Économie d'énergie 1/4. Les entreprises face au mur de la sobriété

Six ans après sa publication, le décret tertiaire peine à convaincre. Crédit : Adobe Stock
Depuis 2019, le décret tertiaire oblige les bâtiments de plus de 1.000 m² à réduire leur consommation d’énergie, avec des objectifs progressifs jusqu’en 2050. Malgré les efforts de certains grands groupes, près de 20 % des entités n’ont toujours rien déclaré.
Dans les bureaux comme dans les entrepôts, la transition énergétique entre dans une phase de vérité. Depuis 2019, le décret tertiaire impose à tous les bâtiments de plus de 1.000 m² de réduire leur consommation d’énergie. Objectif : -40% d’ici 2030, -50% en 2040 et -60% en 2050. Derrière cette trajectoire, un enjeu majeur pour les entreprises, se transformer ou risquer des pénalités financières, et une réputation ternie.
Issu de la loi Elan, le décret tertiaire vise à accélérer la réduction des consommations d’énergie dans le secteur tertiaire (qui regroupe l’ensemble des activités de services, c’est-à-dire qui ne produisent pas de biens matériels mais fournissent des prestations aux entreprises ou aux particuliers), responsable de près d’un tiers de la consommation finale française. Son principe est simple : chaque propriétaire ou exploitant de bâtiment de ce secteur doit mesurer, puis réduire ses consommations d’énergie, selon deux options. La première consiste à baisser de 40% sa consommation par rapport à une année de référence comprise entre 2010 et 2019. La seconde fixe un seuil maximal à ne pas dépasser, exprimé en kWh/m²/an, selon la typologie du bâtiment.
Une mécanique exigeante
Pour assurer ce suivi, une plateforme publique, Operat, gérée par l’Ademe, centralise les données de consommation des bâtiments concernés. En 2024, plus de 290.000 entités fonctionnelles assujetties y ont déjà été créées. Un chiffre en hausse, mais qui masque un revers : près de 20% des acteurs concernés n’ont toujours rien déclaré. Le principe est donc posé, mais la mécanique reste exigeante.
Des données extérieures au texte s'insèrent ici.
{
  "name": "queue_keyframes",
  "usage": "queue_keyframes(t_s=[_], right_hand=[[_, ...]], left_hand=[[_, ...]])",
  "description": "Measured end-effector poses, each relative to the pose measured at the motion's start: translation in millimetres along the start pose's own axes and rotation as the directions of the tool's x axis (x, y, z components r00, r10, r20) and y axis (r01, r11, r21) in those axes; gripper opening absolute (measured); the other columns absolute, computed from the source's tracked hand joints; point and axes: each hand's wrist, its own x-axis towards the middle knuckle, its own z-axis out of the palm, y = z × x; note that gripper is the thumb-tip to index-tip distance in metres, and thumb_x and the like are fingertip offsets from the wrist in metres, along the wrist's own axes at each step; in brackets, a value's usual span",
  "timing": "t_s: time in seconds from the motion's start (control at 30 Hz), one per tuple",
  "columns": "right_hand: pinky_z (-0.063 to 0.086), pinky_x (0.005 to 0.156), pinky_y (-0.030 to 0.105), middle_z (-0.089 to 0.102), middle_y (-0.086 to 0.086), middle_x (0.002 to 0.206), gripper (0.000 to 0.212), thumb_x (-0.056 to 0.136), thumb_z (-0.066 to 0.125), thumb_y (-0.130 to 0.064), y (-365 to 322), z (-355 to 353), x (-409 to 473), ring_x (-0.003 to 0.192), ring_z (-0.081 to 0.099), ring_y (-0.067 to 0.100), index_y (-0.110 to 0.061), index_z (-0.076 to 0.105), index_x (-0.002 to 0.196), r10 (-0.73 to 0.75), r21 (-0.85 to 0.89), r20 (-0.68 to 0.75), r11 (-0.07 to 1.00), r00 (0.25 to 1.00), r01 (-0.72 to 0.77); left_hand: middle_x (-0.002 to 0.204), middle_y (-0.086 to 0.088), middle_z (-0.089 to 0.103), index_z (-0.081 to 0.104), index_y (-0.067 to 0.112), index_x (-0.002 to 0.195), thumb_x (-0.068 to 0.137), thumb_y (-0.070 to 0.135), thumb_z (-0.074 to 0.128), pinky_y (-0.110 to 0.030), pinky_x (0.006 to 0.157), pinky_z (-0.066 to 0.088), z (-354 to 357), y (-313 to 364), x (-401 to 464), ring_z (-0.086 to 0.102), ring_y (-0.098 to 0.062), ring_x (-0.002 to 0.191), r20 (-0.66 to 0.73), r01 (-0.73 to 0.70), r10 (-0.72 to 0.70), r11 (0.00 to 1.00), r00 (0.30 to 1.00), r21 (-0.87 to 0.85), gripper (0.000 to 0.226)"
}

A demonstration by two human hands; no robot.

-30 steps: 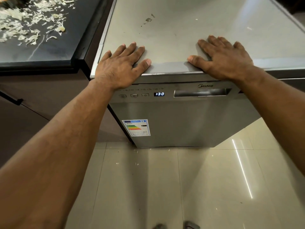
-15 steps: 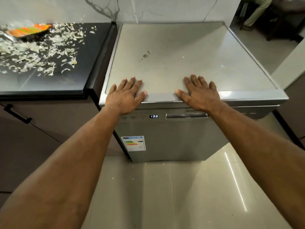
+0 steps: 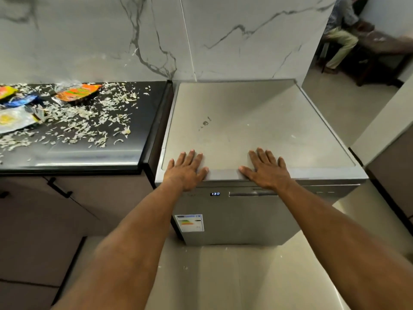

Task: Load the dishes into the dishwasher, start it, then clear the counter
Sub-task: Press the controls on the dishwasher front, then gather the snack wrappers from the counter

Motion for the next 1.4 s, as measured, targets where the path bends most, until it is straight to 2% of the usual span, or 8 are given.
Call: queue_keyframes(t_s=[0.33,0.53,0.6,0.7,0.8,0.93,1.13,1.4], right_hand=[[0.003,0.119,0.054,-0.009,0.001,0.164,0.08,0.093,0.024,-0.07,0,-10,0,0.15,-0.006,0.025,-0.026,0.002,0.156,-0.025,0.024,-0.013,0.999,1.0,0.025],[0.013,0.116,0.057,0.0,0.001,0.163,0.083,0.089,0.033,-0.072,-2,-20,3,0.149,0.003,0.028,-0.026,0.009,0.154,-0.037,0.022,0.003,0.999,0.999,0.037],[0.012,0.117,0.057,0.0,0.002,0.163,0.087,0.087,0.037,-0.073,-3,-27,6,0.149,0.004,0.028,-0.028,0.008,0.154,-0.044,0.032,0.033,0.999,0.999,0.043],[0.008,0.118,0.056,-0.005,0.002,0.164,0.088,0.087,0.036,-0.075,-15,-42,15,0.15,0.0,0.027,-0.03,0.002,0.155,-0.138,-0.001,0.043,0.99,0.99,0.138],[0.007,0.119,0.055,-0.004,0.003,0.164,0.086,0.088,0.033,-0.075,-47,-58,28,0.151,-0.001,0.026,-0.031,0.003,0.156,-0.24,-0.004,0.025,0.971,0.97,0.24],[0.005,0.119,0.054,-0.001,0.002,0.164,0.084,0.089,0.032,-0.075,-103,-71,42,0.151,0.0,0.026,-0.031,0.006,0.155,-0.352,0.012,-0.003,0.936,0.936,0.352],[0.006,0.119,0.053,0.003,0.001,0.164,0.082,0.089,0.035,-0.074,-204,-84,65,0.151,0.002,0.023,-0.032,0.009,0.155,-0.528,0.021,-0.068,0.847,0.846,0.531],[0.005,0.119,0.053,0.006,-0.001,0.164,0.084,0.087,0.035,-0.076,-346,-88,95,0.15,0.003,0.02,-0.032,0.012,0.155,-0.63,0.01,-0.092,0.774,0.771,0.633]], left_hand=[[0.162,0.005,-0.013,-0.005,0.032,0.154,0.1,0.057,0.02,-0.05,0.12,0.002,-12,13,-2,-0.01,-0.021,0.149,0.039,0.066,-0.065,0.997,0.997,-0.04,0.065],[0.163,0.004,-0.006,0.003,0.031,0.155,0.099,0.056,0.026,-0.053,0.118,0.009,-26,17,-2,-0.004,-0.023,0.15,0.067,0.078,-0.075,0.996,0.995,-0.043,0.065],[0.163,0.004,-0.007,0.004,0.032,0.155,0.098,0.061,0.022,-0.051,0.119,0.004,-30,15,-8,-0.006,-0.021,0.15,0.023,0.067,-0.066,0.997,0.998,-0.036,0.066],[0.163,0.005,-0.008,0.003,0.032,0.155,0.096,0.066,0.016,-0.047,0.121,-0.001,-41,6,-18,-0.01,-0.017,0.149,-0.109,0.064,-0.068,0.997,0.992,-0.04,0.069],[0.163,0.005,-0.006,0.003,0.033,0.155,0.095,0.066,0.016,-0.046,0.121,0.0,-56,-15,-31,-0.008,-0.017,0.149,-0.195,0.089,-0.098,0.994,0.976,-0.057,0.069],[0.163,0.005,-0.005,0.004,0.032,0.155,0.096,0.064,0.018,-0.046,0.121,0.001,-71,-55,-47,-0.007,-0.018,0.15,-0.231,0.171,-0.187,0.981,0.955,-0.088,0.068],[0.163,0.006,-0.005,0.003,0.032,0.155,0.098,0.061,0.021,-0.044,0.121,0.002,-88,-141,-73,-0.007,-0.017,0.15,-0.306,0.287,-0.309,0.951,0.9,-0.116,0.067],[0.163,0.006,-0.003,0.005,0.034,0.155,0.097,0.063,0.02,-0.044,0.121,0.0,-96,-273,-105,-0.009,-0.014,0.149,-0.328,0.396,-0.445,0.894,0.833,-0.209,0.067]])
Car à la clé, en cas de non-respect, la réglementation prévoit des amendes pouvant aller jusqu’à 7.500 euros par bâtiment, des mises en demeure et même la publication du nom des contrevenants.
Pour assurer ce suivi, une plateforme publique, Operat, gérée par l'Ademe, centralise les données de consommation des bâtiments. Crédit : Illustration Placéco.
Six ans après sa publication, le décret tertiaire peine à convaincre. Si le parc tertiaire français a déjà réduit sa consommation d’environ 22% par rapport à la décennie 2010-2019, selon l’Ademe, la moitié du chemin reste à parcourir pour atteindre les -40% en 2030. Les freins sont multiples. Les grands groupes ont, pour la plupart, entamé leurs plans d’action : rénovation de l’éclairage, automatisation des systèmes de chauffage et de ventilation, isolation ou pilotage intelligent des bâtiments.
Une contrainte ou un levier ?
Du côté des PME ou des propriétaires de bâtiments anciens, le chantier reste colossal. Entre contraintes budgétaires, manque de ressources techniques et incertitudes sur les aides, beaucoup peinent encore à se mobiliser. Les difficultés sont aussi structurelles : certains bâtiments historiques, notamment dans les centres-villes, ne peuvent être rénovés sans dérogation. D’autres sont occupés par plusieurs locataires, rendant le suivi énergétique complexe.
Si le décret tertiaire est perçu par beaucoup comme une contrainte, il pourrait devenir un levier d’efficacité à long terme. En obligeant les entreprises à mesurer, comparer et piloter leurs consommations, il les pousse à mieux comprendre leur usage énergétique. Pour les acteurs les plus agiles, la réduction d’énergie devient aussi un argument commercial : baisse des coûts d’exploitation, amélioration du confort des salariés, valorisation patrimoniale du bien.
En 2031, l’État procédera à la première vérification des objectifs fixés pour 2030. Les entreprises devront prouver leur réduction de 40%, ou déposer un dossier de modulation justifiant leurs contraintes techniques ou économiques.